§ **What to do**:
Your reply should consist of the listing, copied exactly.

§ **Data section**:
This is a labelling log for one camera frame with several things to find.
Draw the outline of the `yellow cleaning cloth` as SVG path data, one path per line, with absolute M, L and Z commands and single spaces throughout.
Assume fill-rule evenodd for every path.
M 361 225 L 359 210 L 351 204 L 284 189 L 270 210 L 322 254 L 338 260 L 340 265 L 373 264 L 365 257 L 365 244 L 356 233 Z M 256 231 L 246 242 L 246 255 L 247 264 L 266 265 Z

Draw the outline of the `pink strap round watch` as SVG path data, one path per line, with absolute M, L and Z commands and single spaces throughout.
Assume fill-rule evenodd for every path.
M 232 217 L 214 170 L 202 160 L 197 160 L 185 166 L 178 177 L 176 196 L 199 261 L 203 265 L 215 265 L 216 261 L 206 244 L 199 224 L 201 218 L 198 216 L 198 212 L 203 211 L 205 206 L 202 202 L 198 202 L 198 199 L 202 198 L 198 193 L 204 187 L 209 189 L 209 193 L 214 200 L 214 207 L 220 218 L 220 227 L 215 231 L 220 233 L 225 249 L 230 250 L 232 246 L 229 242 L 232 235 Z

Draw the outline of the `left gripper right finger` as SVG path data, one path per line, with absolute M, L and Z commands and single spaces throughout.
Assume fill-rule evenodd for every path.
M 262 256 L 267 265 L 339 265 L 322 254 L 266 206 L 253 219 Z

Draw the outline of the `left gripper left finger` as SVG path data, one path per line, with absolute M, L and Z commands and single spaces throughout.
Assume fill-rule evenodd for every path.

§ **Answer to this task**:
This is a labelling log for one camera frame with several things to find.
Draw the outline of the `yellow cleaning cloth` as SVG path data, one path per line, with absolute M, L and Z commands and single spaces throughout.
Assume fill-rule evenodd for every path.
M 361 225 L 359 210 L 351 204 L 284 189 L 270 210 L 322 254 L 338 260 L 340 265 L 373 264 L 365 257 L 365 244 L 356 233 Z M 256 231 L 246 242 L 246 255 L 247 264 L 266 265 Z

Draw the outline of the `pink strap round watch` as SVG path data, one path per line, with absolute M, L and Z commands and single spaces throughout.
Assume fill-rule evenodd for every path.
M 232 217 L 214 170 L 202 160 L 197 160 L 185 166 L 178 177 L 176 196 L 199 261 L 203 265 L 215 265 L 216 261 L 206 244 L 199 224 L 201 218 L 198 216 L 198 212 L 203 211 L 205 206 L 202 202 L 198 202 L 198 199 L 202 198 L 198 193 L 204 187 L 209 189 L 209 193 L 214 200 L 214 207 L 220 218 L 220 227 L 215 231 L 220 233 L 225 249 L 230 250 L 232 246 L 229 242 L 232 235 Z

Draw the outline of the `left gripper right finger` as SVG path data, one path per line, with absolute M, L and Z commands and single spaces throughout.
Assume fill-rule evenodd for every path.
M 262 256 L 267 265 L 339 265 L 322 254 L 266 206 L 253 219 Z

Draw the outline of the `left gripper left finger` as SVG path data, one path per line, with absolute M, L and Z commands and single spaces throughout.
Assume fill-rule evenodd for every path.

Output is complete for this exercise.